• _WORK TO COMPLETE_
Please copy only the material from the line that has "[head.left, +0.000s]" to the very last line, both ends included, exactly as written and without pictures.

-=-=-=-=-

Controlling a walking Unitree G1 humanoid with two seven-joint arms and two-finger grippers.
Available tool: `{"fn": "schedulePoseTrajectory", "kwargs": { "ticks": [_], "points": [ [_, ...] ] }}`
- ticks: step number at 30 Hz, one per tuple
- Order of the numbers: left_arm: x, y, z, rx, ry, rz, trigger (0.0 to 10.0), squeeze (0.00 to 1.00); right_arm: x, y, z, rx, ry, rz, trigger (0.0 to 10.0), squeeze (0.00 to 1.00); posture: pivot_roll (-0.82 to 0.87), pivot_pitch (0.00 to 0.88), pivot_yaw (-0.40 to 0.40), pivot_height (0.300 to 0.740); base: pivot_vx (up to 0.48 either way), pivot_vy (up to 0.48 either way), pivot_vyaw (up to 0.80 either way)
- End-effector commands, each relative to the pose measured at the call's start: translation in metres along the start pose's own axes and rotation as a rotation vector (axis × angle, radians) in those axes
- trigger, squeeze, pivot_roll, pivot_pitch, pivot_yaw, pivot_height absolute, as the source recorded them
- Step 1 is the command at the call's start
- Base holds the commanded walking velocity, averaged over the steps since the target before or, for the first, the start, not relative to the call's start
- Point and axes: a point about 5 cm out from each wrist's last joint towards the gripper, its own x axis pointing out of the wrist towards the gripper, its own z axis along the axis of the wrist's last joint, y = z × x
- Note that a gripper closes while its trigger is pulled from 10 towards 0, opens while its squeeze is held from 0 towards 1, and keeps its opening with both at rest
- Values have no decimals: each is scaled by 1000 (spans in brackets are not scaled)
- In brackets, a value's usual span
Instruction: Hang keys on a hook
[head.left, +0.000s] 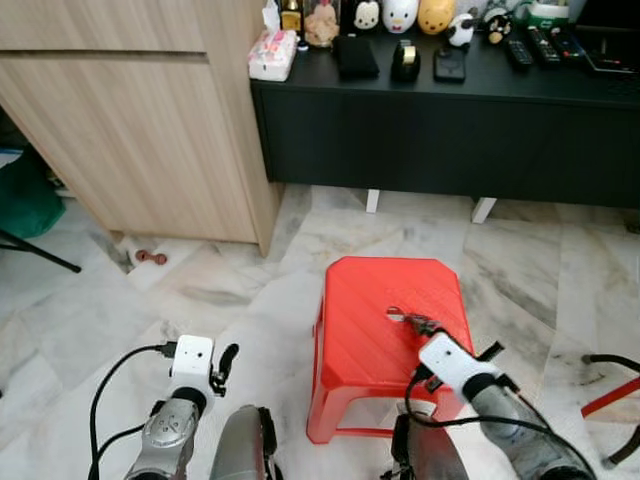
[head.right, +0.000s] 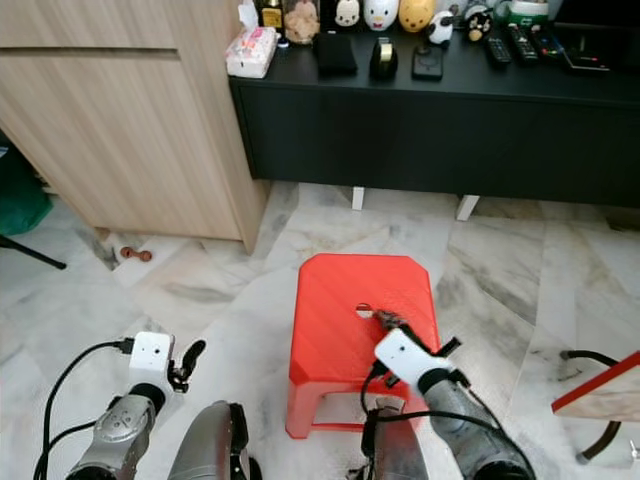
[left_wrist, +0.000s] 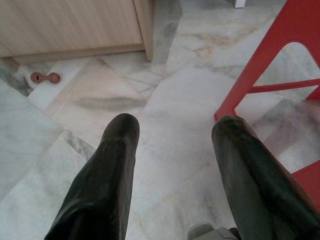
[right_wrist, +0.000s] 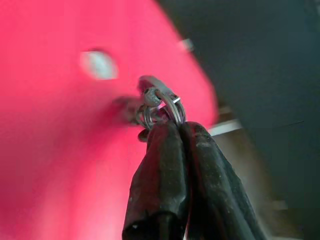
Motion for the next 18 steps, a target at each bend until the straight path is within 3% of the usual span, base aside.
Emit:
{"fn": "schedulePoseTrajectory", "kwargs": {
  "ticks": [1,4,7,8,10,11,12,14,17,18],
  "points": [
    [-3,1,-9,3,47,0,10000,0,9,-21,23,-58,-100,-98,10000,0,46,117,12,605,0,0,0],
    [-4,1,-9,2,49,2,10000,0,14,-35,37,-80,-150,-160,10000,0,48,110,13,605,0,0,0],
    [-5,2,-11,5,56,3,10000,0,16,-41,46,30,-163,-200,10000,0,51,104,16,605,0,0,0],
    [-5,2,-11,5,57,3,10000,0,18,-42,47,214,-142,-224,10000,0,50,102,17,605,0,0,0],
    [-5,2,-12,6,59,2,10000,0,22,-43,46,743,-74,-263,10000,0,55,97,17,605,0,0,0],
    [-5,2,-12,7,59,2,10000,0,23,-40,44,931,-42,-267,10000,0,56,93,18,605,0,0,0],
    [-5,2,-11,7,59,3,10000,0,25,-33,42,1016,9,-217,10000,0,51,91,20,605,0,0,0],
    [-4,2,-11,9,58,2,10000,0,27,-18,36,1075,114,-130,10000,0,48,87,22,605,0,0,0],
    [-4,1,-11,12,59,-2,10000,0,26,-9,32,1145,173,-105,10000,0,55,82,23,605,0,0,0],
    [-4,1,-10,14,58,-4,10000,0,25,-11,31,1127,157,-139,10000,0,55,79,24,605,0,0,0]
  ]
}}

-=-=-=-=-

• _OUTPUT FOR THIS EXERCISE_
[head.left, +0.000s] 
[head.right, +0.000s] 
[left_wrist, +0.000s] 
[right_wrist, +0.000s] 
Motion for the next 18 steps, a target at each bend until the straight path is within 3% of the usual span, base aside.
Emit:
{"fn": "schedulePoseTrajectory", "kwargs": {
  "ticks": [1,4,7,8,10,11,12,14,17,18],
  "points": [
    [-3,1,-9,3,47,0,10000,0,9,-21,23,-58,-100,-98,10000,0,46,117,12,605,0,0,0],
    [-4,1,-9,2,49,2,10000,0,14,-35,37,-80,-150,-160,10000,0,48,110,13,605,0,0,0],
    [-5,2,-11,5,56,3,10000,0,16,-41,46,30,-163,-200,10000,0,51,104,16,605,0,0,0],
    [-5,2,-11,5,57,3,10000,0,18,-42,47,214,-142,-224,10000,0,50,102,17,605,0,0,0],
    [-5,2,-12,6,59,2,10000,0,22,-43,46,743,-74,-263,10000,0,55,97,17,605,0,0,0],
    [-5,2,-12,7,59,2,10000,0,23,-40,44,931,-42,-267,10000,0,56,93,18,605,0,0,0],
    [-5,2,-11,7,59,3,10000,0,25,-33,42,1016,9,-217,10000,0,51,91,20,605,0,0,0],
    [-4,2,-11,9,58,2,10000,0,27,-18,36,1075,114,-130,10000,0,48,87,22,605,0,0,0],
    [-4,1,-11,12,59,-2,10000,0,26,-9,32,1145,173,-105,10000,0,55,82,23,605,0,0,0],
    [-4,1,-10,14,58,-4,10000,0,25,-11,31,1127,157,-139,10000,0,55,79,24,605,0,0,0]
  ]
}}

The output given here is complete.